Türkiye’nin temiz enerjiye geçme konusunda atacağı adımların bir başka boyutunun termik santrallerin kapasitesinin zamanla yerini temiz enerji potansiyele bırakması gerekli olduğunu ifade eden Gaytancıoğlu, “Termik santralleri elbette büyük yatırımlarla yapıldı zamanında. Bunu hemen ortadan kaldırmak mümkün olmuyor. Bu santraller kurulurken büyük miktarda giderler harcandı. Ancak burada ormanlarımız başta olmak üzere doğamızda zarar gördü. Bugün termik santrallerin bulunduğu bölgelere gittiğimizde ciddi hava kalitesi sorunu yaşadığımızı zaten görüyoruz. Oysa Hidroelektrik Santraller başta olmak üzere, rüzgar enerjisi, güneş enerjisi için oluşturulacak tarlalar kullanıldığında sorun kalmayacaktır. Bundan tarımsal üretimimiz ve yine ekolojik sistemimiz, aynı zamanda hayvancılığımız büyük fayda sağlayacaktır. Şimdi büyükbaş hayvan yetiştiriciliğinden dolayı karbon salınımı sorunu da ortadan kalkar bana göre” diye konuştu.

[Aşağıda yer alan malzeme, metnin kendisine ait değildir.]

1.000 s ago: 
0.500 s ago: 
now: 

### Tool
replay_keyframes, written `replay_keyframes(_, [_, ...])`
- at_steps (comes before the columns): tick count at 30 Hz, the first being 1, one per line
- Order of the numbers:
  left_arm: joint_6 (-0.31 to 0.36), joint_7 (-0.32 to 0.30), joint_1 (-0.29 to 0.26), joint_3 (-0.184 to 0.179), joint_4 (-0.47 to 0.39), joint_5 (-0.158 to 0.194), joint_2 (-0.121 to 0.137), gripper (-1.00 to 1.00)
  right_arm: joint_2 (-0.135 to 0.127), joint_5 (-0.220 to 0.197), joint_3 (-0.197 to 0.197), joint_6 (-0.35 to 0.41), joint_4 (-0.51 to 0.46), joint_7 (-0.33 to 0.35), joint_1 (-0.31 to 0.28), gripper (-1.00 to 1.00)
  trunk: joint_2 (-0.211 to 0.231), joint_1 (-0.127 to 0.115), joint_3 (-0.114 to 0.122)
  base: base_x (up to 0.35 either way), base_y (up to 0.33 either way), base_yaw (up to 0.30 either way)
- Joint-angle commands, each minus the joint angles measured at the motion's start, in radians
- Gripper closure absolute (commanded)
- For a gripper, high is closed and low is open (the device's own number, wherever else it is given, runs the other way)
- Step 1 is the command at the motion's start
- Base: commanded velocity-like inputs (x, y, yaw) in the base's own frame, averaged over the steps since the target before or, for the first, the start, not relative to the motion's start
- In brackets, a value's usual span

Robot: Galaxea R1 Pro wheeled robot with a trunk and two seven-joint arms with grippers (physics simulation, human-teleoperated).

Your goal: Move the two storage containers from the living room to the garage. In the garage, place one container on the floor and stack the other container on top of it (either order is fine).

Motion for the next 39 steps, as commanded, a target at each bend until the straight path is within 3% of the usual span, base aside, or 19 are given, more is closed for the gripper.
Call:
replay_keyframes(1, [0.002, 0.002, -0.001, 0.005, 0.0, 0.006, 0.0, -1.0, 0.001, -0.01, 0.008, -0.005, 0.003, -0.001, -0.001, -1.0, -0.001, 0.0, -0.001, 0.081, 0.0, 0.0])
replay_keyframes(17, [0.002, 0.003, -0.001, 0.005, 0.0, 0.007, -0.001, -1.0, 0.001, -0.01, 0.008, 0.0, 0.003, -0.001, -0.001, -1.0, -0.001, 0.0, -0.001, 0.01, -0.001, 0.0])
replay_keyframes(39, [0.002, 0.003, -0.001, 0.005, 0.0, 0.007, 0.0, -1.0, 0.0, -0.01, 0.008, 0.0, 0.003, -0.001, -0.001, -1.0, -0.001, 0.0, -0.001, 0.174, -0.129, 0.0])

Son dönemde dünyada yapay et üretimi ve beslenmede kullanımı çalışmalarının olduğunu da anlatan Gaytancıoğlu, şunları belirtti:
“Yapay et üretimi konusunda bazı bilimsel çalışmalar yapılıyor ama bilimin desteklediği bir sonuç daha çıkmadı. Yani bilim yapay etin insanların beslenmesinde ne tür sonuçlar vereceğini kesin bir şekilde ortaya koymadı. Bu nedenle büyükbaş hayvan üretimi konusunda Türkiye’nin kaynaklarını kullanmaması toplumun sağlıklı beslenmesi için iyi bir sonuç vermeyecektir. 3 milyona yakın süt ineği kesimi yapıldı son dönemde. Bunların yerini doldurmak kolay olmuyor. Türkiye’nin kendi hayvancılık potansiyelini bir kenara bırakıp, ithal ederek ya da yapay et üretiminin önünü açacak adımlarla bu sorunu gidermesi doğru olmayacaktır. Türkiye’nin yapması gereken temiz enerjiye kendi kaynakları ile geçip, tarımsal üretimi ve hayvancılık üretimini arttırmaktır. Bunun için Türkiye’nin elinde büyük potansiyel var. Planlı üretim ile Türkiye doğal ete istediği kadar kavuşma potansiyeline sahip. Dolayasıyla karbon salınımını ortadan kaldıracak tedbirler bu noktadan daha çok temiz enerji alanında atılacak adımlarla alınması daha doğru olur. Türkiye hem sağlıklı beslenecek, hem de temiz enerji ile enerji ihtiyacını karşılayabilecek potansiyelde bir ülke. Bunun için gerekli olan planlı politikaların her iki alanda da hayata geçirilmesi. O zaman İklim Yasası’nın bazı maddelerini zaten kendiliğinden karşılamış olursunuz, sorunda kalmaz bana göre. Hem büyükbaş hayvancılık üretiminden ve doğal et ile beslenmeden vazgeçmezsiniz, hem de karbon salınımını temiz enerji ile düşürebilirsiniz.”